### TO DO
Before you return the entries below, strip out the pictures and keep all else exact.

[Data items]
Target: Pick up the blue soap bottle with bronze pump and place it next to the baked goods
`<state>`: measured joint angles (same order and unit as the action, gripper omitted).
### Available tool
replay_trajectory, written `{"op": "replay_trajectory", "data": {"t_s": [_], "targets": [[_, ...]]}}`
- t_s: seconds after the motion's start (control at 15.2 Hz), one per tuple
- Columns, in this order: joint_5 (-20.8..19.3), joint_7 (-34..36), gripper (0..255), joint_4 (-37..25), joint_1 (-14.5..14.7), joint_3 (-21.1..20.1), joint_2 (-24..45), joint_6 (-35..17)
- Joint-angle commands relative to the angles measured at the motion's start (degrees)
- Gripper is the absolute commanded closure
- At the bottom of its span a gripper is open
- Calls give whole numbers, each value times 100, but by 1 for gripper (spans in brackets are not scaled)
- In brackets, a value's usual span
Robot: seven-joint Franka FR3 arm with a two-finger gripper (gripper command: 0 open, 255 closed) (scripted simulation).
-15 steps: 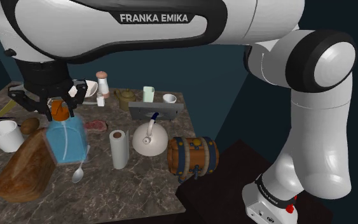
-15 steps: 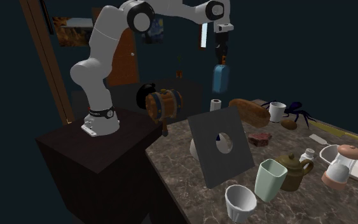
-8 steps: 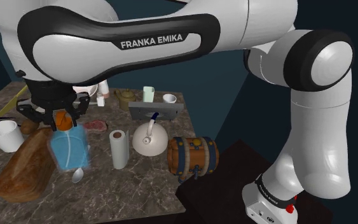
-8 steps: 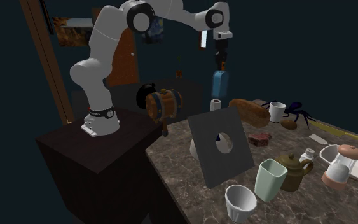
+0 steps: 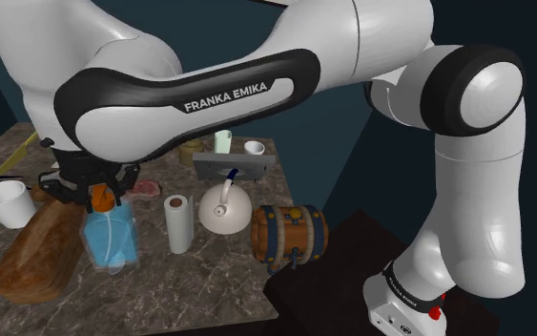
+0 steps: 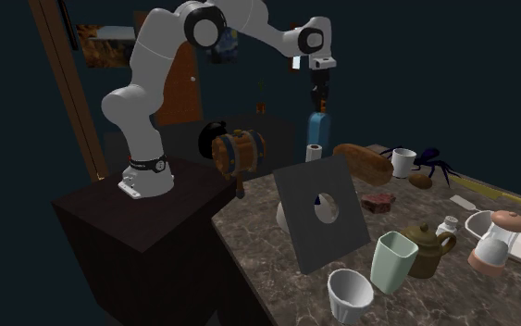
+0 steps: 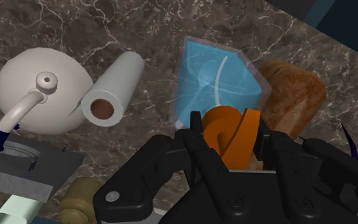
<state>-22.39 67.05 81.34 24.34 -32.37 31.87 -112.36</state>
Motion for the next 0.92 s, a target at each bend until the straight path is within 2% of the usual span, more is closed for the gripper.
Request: {"op": "replay_trajectory", "data": {"t_s": [0.0,0.86], "targets": [[-40,22,255,33,12,25,73,-104],[-286,230,255,524,35,176,410,-883]]}}
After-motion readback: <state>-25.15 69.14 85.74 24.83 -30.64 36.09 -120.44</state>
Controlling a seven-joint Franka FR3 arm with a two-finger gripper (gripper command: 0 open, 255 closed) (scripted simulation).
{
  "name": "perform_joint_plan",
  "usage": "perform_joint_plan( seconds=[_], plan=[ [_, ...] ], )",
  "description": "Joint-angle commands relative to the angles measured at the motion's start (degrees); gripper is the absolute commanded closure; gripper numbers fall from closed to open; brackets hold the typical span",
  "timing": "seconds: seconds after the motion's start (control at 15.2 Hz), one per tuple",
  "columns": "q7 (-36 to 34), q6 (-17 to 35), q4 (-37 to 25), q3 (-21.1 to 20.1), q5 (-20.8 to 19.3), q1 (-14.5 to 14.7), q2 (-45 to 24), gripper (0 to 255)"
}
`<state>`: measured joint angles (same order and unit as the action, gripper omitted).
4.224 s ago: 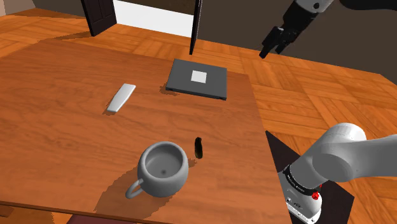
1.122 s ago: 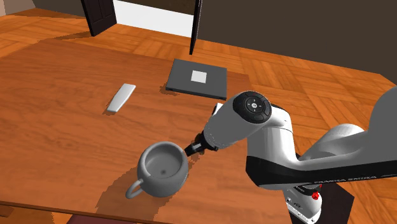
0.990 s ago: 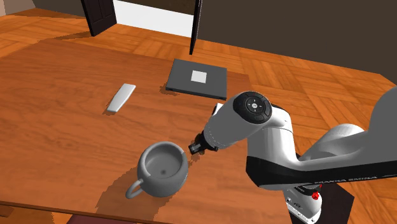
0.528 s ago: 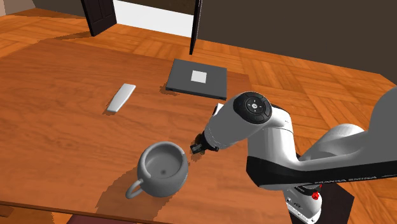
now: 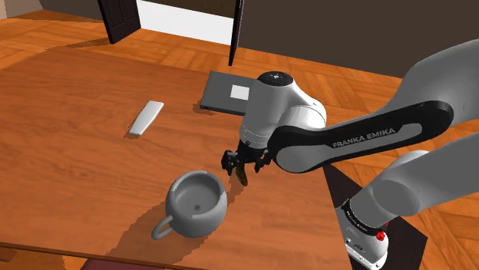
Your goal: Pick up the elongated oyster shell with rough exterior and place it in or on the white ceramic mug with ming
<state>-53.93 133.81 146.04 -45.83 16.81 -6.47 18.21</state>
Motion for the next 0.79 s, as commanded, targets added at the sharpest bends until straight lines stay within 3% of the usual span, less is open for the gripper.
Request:
perform_joint_plan(
  seconds=[0.0, 0.26, 0.73],
  plan=[
    [-0.4, 1.5, 0.5, -0.4, 0.0, -0.5, -1.6, 0],
    [-1.8, 5.1, 1.5, -1.9, -1.7, -1.6, -4.5, 0],
    [-1.8, 5.0, 1.5, -1.9, -1.7, -1.6, -4.5, 0]
  ],
)
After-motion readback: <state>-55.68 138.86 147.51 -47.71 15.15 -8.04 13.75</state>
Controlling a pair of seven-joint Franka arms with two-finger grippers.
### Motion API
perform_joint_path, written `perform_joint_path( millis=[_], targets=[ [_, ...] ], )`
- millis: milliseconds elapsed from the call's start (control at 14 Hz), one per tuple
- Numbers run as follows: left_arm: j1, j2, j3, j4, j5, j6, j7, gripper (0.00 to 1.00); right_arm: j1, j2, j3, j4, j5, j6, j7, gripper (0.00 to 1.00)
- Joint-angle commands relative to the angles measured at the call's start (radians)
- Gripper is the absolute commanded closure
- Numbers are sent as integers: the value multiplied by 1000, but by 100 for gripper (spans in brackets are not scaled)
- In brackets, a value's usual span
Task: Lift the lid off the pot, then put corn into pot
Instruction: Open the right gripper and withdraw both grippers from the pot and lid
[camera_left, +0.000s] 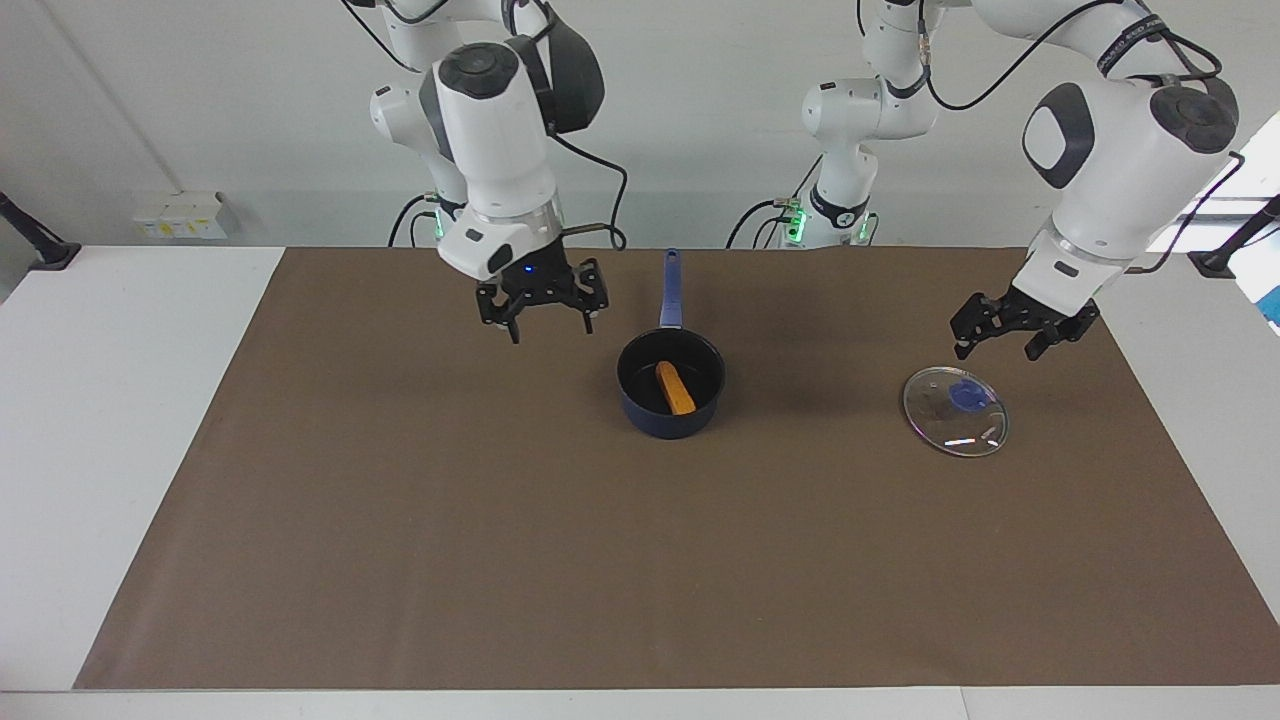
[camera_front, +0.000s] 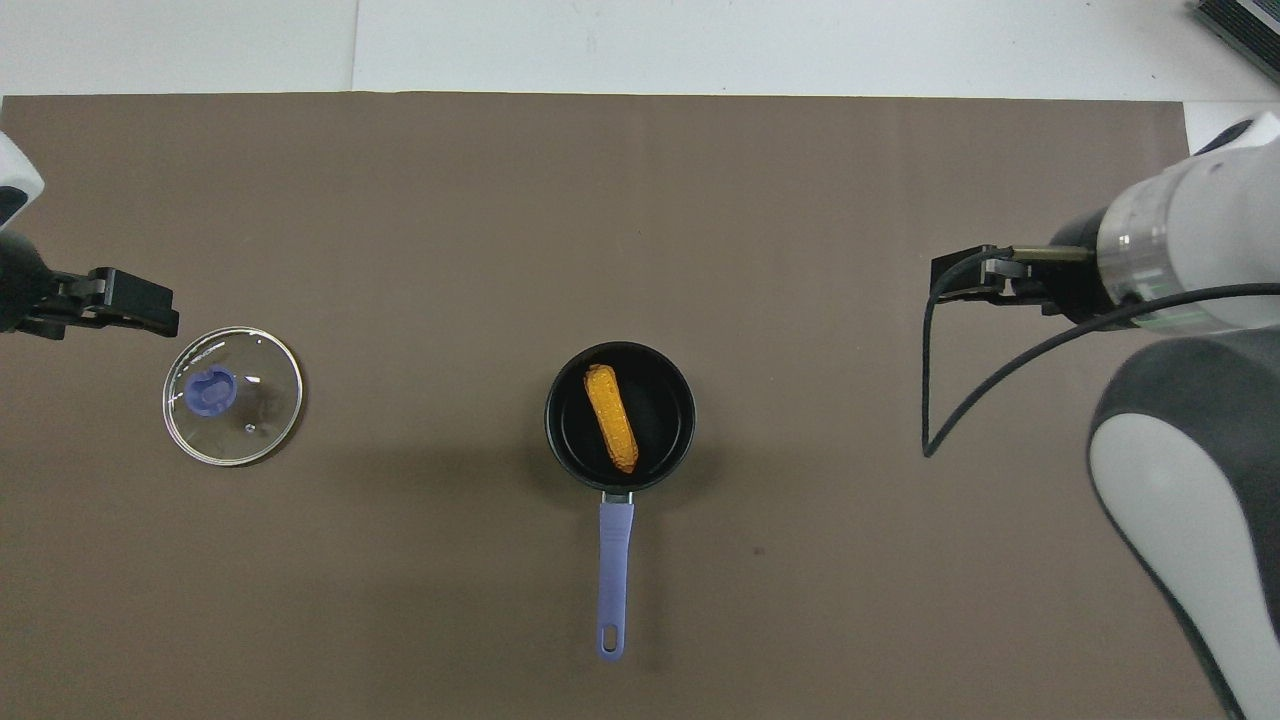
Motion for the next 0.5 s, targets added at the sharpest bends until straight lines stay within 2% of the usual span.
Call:
perform_joint_path(
  millis=[0, 286, 429],
  targets=[
    [-9, 41, 4, 136, 8, -134, 0, 0, -35, -24, 5, 47, -14, -61, -10, 0],
    [-10, 29, 1, 112, 2, -92, 20, 0, -62, -91, -27, 67, -17, -150, -26, 0],
    [-9, 29, 1, 109, 0, -84, 20, 0, -62, -99, -69, 96, -17, -208, -112, 0]
  ],
)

### YOUR RESPONSE
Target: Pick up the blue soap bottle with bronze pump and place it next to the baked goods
`<state>`: measured joint angles (same order and unit as the action, gripper omitted).
### Available tool
replay_trajectory, written `{"op": "replay_trajectory", "data": {"t_s": [_], "targets": [[_, ...]]}}`
- t_s: seconds after the motion's start (control at 15.2 Hz), one per tuple
- Columns, in this order: joint_5 (-20.8..19.3), joint_7 (-34..36), gripper (0..255), joint_4 (-37..25), joint_1 (-14.5..14.7), joint_3 (-21.1..20.1), joint_2 (-24..45), joint_6 (-35..17)
- Joint-angle commands relative to the angles measured at the motion's start (degrees)
- Gripper is the absolute commanded closure
- At the bottom of its span a gripper is open
- Calls give whole numbers, each value times 100, but by 1 for gripper (spans in brackets are not scaled)
- In brackets, a value's usual span
Robot: seven-joint Franka FR3 arm with a two-finger gripper (gripper command: 0 open, 255 closed) (scripted simulation).
-15 steps: 
-15 steps: 
-8 steps: 
-8 steps: 
+0 steps: 
+0 steps: 
+0 steps: 
<state>-22.39 67.05 81.34 24.34 -32.37 31.87 -112.36</state>
Motion for the next 0.92 s, a target at each bend until the straight path is within 2% of the usual span, more is closed for the gripper.
Request: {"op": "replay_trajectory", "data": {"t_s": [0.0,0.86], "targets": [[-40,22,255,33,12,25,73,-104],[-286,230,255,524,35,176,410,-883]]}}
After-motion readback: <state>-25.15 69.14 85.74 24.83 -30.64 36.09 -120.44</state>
Controlling a seven-joint Franka FR3 arm with a two-finger gripper (gripper command: 0 open, 255 closed) (scripted simulation).
{
  "name": "perform_joint_plan",
  "usage": "perform_joint_plan( seconds=[_], plan=[ [_, ...] ], )",
  "description": "Joint-angle commands relative to the angles measured at the motion's start (degrees); gripper is the absolute commanded closure; gripper numbers fall from closed to open; brackets hold the typical span",
  "timing": "seconds: seconds after the motion's start (control at 15.2 Hz), one per tuple",
  "columns": "q7 (-36 to 34), q6 (-17 to 35), q4 (-37 to 25), q3 (-21.1 to 20.1), q5 (-20.8 to 19.3), q1 (-14.5 to 14.7), q2 (-45 to 24), gripper (0 to 255)"
}
`<state>`: measured joint angles (same order and unit as the action, gripper omitted).
4.224 s ago: 
1.122 s ago: 
0.990 s ago: 
0.528 s ago: 
now: 
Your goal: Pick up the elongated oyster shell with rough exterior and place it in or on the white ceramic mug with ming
<state>-53.93 133.81 146.04 -45.83 16.81 -6.47 18.21</state>
Motion for the next 0.79 s, as commanded, targets added at the sharpest bends until straight lines stay within 3% of the usual span, less is open for the gripper.
Request:
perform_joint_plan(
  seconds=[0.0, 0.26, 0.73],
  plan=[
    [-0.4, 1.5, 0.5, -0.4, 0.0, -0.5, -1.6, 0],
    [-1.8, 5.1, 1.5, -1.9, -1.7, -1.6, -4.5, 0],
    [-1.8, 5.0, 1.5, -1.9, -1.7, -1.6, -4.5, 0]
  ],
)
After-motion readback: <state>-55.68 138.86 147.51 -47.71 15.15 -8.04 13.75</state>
Controlling a pair of seven-joint Franka arms with two-finger grippers.
### Motion API
perform_joint_path, written `perform_joint_path( millis=[_], targets=[ [_, ...] ], )`
- millis: milliseconds elapsed from the call's start (control at 14 Hz), one per tuple
- Numbers run as follows: left_arm: j1, j2, j3, j4, j5, j6, j7, gripper (0.00 to 1.00); right_arm: j1, j2, j3, j4, j5, j6, j7, gripper (0.00 to 1.00)
- Joint-angle commands relative to the angles measured at the call's start (radians)
- Gripper is the absolute commanded closure
- Numbers are sent as integers: the value multiplied by 1000, but by 100 for gripper (spans in brackets are not scaled)
- In brackets, a value's usual span
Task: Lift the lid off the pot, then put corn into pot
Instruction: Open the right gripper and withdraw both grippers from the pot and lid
[camera_left, +0.000s] 
[camera_front, +0.000s] 
Motion for the next 0.5 s, targets added at the sharpest bends until straight lines stay within 2% of the usual span.
Call:
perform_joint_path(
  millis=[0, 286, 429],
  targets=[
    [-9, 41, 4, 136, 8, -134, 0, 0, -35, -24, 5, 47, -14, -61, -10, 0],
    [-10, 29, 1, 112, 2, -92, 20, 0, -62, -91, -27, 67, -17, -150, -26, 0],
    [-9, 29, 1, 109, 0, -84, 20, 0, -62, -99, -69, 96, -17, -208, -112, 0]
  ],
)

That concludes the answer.